State v. Horton, 6922SC147

Decision Date18 June 1969
Docket NumberNo. 6922SC147,6922SC147
Citation5 N.C.App. 141,167 S.E.2d 871
PartiesSTATE of North Carolina v. Margaret Ruth HORTON.
CourtNorth Carolina Court of Appeals

Atty. Gen. Robert Morgan and Deputy Atty. Gen. James F. Bullock, for the State.

F. Lee Bailey, Boston, Mass., and Gardner & Wilson, by Rossie G. Gardner and Jerry C. Wilson, High Point, for defendant appellant.

BRITT, Judge.

Defendant first assigns as error the failure of the trial court to grant her motion for judgment as of nonsuit.

It is well settled that in passing upon a motion for judgment as of nonsuit in criminal prosecutions, the evidence must be considered in the light most favorable to the State; and when so considered, if there is more than a scintilla of competent evidence to support the allegations in the warrant or bill of indictment, it is the duty of the court to overrule the motion and to submit the case to the jury. Moreover, on such motion, the State is entitled to the benefit of every reasonable inference which may be fairly drawn from the evidence. State v. Davenport, 227 N.C. 475, 42 S.E.2d 686; State v. Gordon, 225 N.C. 757, 36 S.E.2d 143; State v. Scoggins, 225 N.C. 71, 33 S.E.2d 473; State v. Herndon, 223 N.C. 208, 25 S.E.2d 611.

In State v. Gallimore, 272 N.C. 528, 158 S.E.2d 505, in an opinion by Higgins, J., it is said: "A criminal conspiracy is the unlawful concurrence of two or more persons in a wicked scheme--the combination or agreement to do an unlawful thing or to do a lawful thing in an unlawful way or by unlawful means. (Citing many cases.)' State v. Goldberg, 261 N.C. 181, 134 S.E.2d 334; State v. McCullough, 244 N.C. 11, 92 S.E.2d 389. A conspiracy to commit a felony is a felony. State v.

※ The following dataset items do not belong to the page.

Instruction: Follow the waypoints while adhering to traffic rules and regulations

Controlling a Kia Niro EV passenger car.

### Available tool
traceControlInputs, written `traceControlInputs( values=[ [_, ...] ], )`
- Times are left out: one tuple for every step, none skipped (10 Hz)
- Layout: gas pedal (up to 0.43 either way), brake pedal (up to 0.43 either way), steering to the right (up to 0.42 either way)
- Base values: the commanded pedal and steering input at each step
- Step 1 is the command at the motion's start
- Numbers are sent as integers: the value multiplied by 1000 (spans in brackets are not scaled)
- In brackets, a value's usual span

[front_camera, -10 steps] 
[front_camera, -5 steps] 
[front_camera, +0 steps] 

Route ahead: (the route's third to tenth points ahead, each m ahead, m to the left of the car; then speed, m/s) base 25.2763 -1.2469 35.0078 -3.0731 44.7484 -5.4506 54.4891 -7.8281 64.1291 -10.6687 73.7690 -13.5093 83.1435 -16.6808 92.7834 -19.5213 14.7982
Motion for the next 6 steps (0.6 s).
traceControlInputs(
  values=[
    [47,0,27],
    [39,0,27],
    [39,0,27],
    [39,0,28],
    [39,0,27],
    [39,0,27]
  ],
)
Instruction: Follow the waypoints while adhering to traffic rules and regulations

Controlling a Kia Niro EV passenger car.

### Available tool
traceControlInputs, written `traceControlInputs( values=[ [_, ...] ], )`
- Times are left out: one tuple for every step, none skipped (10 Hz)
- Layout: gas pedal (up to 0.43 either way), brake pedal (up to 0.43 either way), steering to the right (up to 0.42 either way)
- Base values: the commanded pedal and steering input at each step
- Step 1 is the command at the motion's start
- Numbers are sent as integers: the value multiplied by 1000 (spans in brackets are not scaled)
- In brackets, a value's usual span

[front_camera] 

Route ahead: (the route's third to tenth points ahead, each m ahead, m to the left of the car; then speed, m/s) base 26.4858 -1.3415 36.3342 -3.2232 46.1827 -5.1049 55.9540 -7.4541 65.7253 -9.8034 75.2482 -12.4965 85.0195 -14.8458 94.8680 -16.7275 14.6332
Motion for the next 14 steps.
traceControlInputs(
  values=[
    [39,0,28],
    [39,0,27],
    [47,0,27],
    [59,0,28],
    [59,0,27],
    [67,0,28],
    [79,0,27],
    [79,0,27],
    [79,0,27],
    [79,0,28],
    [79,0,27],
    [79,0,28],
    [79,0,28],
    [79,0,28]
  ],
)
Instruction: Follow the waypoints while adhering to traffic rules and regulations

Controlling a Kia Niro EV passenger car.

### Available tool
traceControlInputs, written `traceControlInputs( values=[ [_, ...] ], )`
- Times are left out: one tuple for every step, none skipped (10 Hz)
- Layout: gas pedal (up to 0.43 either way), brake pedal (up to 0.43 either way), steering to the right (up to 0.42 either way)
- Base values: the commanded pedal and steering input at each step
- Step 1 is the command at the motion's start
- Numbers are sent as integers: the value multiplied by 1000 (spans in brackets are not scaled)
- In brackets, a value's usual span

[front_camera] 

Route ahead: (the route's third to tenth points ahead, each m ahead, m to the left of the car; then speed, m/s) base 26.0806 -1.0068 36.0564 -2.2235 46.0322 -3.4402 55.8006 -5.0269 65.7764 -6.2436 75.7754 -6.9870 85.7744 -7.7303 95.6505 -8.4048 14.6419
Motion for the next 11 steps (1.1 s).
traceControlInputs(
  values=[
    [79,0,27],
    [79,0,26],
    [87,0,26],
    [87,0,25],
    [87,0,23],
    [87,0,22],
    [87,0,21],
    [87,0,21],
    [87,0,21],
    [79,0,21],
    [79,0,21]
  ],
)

Brewer, 258 N.C. 533, 129 S.E.2d 262, 1 A.L.R.3d 1323; State v. Abernethy, 220 N.C. 226, 17 S.E.2d 25. The crime is complete when the agreement is made. State v. Davenport, 227 N.C. 475, 42 S.E.2d 686; State v. Whiteside, 204 N.C. 710, 169 S.E.2d (sic) 711; State v. Knotts, 168 N.C. 173, 83 S.E. 972. Many jurisdictions follow the rule that one overt act must be committed before the conspiracy becomes criminal. Our rule does not require an overt act.'

Although at least two persons are required to create a conspiracy, it is not required that more than one person be prosecuted for the offense. State v. Gallimore, Supra.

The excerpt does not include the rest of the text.